-- Work item --
Every line of the records that holds the word "Target" should be copied out.
(Dataset Opens)
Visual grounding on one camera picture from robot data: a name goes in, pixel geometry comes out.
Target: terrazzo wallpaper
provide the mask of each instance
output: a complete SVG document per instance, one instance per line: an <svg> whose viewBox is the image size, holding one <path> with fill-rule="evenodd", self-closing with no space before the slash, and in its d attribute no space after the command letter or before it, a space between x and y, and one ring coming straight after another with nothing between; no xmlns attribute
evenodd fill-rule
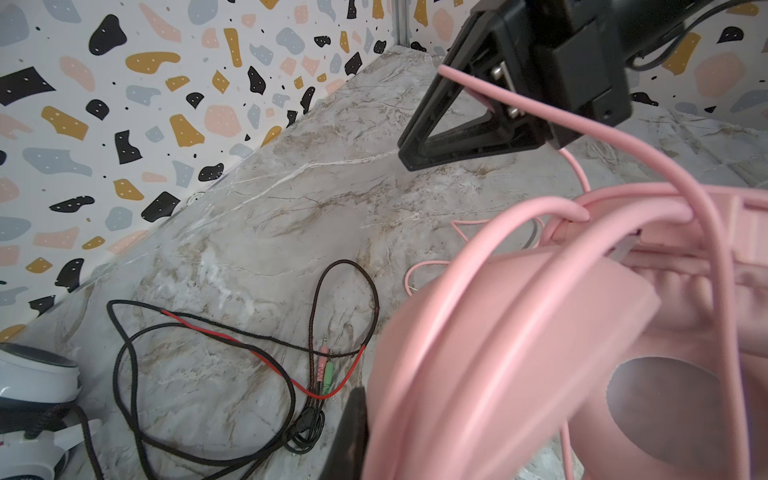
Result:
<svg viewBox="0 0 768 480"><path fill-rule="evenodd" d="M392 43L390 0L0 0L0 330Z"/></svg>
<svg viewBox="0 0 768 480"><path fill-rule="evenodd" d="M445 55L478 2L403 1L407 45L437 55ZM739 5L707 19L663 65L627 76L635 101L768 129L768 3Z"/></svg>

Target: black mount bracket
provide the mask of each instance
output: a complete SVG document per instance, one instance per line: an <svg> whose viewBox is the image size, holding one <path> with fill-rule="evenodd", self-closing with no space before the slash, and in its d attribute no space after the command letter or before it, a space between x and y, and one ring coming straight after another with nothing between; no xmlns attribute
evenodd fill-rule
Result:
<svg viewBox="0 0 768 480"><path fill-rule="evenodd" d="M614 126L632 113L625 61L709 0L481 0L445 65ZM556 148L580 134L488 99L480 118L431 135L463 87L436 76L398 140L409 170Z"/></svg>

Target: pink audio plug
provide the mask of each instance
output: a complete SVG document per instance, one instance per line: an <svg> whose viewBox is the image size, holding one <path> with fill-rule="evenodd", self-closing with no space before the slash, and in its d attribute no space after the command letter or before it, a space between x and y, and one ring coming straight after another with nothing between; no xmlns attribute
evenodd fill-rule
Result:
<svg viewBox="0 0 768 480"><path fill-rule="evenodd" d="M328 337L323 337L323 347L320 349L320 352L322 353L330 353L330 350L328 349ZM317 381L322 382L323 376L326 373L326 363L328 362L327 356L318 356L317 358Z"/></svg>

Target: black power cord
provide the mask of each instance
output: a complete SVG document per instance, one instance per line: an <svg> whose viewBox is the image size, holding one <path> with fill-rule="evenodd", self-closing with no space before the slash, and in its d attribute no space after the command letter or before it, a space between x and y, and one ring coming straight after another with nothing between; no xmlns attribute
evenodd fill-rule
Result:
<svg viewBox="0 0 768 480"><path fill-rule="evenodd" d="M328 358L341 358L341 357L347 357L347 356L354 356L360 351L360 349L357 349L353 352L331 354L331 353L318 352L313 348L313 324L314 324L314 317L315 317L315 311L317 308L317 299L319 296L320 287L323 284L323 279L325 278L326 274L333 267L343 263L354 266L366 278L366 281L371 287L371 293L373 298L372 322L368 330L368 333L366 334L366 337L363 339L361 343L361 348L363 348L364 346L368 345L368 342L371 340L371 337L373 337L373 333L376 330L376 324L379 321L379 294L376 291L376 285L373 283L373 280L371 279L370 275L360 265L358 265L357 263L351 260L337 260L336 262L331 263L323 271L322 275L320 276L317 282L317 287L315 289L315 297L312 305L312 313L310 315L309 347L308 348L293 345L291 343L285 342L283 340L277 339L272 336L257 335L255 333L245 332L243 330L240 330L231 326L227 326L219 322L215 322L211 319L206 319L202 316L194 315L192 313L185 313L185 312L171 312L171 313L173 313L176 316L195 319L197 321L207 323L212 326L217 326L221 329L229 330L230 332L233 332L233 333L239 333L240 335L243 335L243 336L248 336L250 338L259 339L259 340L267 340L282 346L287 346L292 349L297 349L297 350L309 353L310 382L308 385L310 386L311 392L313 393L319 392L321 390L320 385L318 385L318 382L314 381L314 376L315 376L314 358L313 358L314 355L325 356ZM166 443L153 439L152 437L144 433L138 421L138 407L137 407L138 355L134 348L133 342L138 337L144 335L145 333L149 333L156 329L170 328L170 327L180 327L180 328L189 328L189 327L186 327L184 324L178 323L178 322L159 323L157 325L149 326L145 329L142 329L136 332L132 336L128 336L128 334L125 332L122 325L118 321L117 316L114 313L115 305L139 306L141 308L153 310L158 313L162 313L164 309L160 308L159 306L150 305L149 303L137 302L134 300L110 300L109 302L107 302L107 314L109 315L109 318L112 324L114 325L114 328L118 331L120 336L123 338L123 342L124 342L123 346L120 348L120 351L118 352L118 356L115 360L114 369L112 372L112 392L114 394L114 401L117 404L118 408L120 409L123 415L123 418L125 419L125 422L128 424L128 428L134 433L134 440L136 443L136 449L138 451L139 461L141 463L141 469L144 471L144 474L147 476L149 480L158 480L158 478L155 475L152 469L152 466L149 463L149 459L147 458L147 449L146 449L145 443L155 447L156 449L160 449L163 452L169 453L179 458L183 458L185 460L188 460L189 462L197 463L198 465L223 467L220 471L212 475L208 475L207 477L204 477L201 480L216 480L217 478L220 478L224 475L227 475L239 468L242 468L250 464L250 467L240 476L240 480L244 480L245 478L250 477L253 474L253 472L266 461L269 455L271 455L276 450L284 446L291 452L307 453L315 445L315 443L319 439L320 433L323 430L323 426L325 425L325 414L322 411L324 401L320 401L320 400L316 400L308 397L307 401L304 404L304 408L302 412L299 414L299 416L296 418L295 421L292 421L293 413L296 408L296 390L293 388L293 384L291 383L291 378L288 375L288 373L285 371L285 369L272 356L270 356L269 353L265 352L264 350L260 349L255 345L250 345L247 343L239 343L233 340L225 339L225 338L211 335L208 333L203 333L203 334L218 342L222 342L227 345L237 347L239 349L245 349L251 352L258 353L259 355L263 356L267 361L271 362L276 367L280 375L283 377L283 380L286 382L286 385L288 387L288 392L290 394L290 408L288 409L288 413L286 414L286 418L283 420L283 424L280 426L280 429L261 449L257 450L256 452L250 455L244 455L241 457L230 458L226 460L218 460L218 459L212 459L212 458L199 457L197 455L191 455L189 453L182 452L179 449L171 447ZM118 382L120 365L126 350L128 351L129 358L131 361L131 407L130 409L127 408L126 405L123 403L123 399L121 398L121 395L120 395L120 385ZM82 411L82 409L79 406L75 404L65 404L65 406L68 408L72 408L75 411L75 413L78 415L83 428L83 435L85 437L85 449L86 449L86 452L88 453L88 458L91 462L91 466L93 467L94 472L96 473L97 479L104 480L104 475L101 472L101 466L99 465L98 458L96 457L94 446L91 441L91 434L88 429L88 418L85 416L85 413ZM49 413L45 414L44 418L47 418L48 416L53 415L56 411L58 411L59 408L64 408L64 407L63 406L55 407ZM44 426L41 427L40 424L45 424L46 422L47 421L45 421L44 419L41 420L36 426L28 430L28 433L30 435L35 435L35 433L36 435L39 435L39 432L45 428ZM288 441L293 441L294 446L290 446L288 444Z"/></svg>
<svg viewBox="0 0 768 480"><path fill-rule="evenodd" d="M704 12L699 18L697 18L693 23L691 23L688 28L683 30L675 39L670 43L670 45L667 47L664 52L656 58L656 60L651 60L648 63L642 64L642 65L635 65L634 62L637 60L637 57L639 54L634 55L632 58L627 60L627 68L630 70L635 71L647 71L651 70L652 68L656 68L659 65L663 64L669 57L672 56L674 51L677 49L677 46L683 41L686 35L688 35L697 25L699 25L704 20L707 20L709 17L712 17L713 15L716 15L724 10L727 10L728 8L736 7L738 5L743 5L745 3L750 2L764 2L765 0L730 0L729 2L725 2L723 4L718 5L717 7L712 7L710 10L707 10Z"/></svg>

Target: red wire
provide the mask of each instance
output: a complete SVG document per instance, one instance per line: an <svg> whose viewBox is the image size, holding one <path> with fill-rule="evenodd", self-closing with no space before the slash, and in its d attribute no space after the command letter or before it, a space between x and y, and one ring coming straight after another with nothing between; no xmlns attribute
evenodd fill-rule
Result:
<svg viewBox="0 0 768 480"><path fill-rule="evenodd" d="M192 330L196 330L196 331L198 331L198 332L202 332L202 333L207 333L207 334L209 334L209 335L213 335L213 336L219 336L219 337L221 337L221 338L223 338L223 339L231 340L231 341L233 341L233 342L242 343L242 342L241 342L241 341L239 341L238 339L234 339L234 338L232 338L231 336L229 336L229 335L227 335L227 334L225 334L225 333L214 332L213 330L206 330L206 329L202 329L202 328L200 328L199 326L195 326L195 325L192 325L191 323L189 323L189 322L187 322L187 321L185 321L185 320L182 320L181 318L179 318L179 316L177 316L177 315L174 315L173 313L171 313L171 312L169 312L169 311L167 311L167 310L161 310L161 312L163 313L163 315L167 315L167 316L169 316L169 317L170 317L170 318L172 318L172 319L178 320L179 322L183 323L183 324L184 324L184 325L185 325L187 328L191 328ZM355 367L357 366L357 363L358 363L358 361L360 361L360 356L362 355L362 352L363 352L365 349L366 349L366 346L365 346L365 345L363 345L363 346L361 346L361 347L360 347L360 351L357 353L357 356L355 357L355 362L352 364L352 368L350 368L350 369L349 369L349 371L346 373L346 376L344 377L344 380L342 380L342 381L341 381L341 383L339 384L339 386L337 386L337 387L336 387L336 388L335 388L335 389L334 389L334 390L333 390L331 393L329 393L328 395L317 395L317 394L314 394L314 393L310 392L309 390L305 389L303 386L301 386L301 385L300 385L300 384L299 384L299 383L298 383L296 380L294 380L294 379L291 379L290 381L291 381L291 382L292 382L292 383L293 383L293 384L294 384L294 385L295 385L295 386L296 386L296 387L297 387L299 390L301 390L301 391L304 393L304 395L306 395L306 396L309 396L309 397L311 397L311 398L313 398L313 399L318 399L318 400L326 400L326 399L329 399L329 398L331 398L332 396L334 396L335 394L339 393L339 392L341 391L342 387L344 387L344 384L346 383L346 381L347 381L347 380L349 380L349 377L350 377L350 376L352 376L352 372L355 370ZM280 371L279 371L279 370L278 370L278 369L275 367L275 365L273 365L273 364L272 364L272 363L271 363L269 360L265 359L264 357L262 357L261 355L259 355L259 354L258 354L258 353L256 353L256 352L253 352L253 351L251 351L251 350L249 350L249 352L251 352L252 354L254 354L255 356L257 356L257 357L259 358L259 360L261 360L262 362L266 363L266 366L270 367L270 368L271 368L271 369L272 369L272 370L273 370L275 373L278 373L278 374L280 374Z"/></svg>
(Dataset Closes)
-- Result --
Target: terrazzo wallpaper
Target: black mount bracket
Target: pink audio plug
Target: black power cord
Target: red wire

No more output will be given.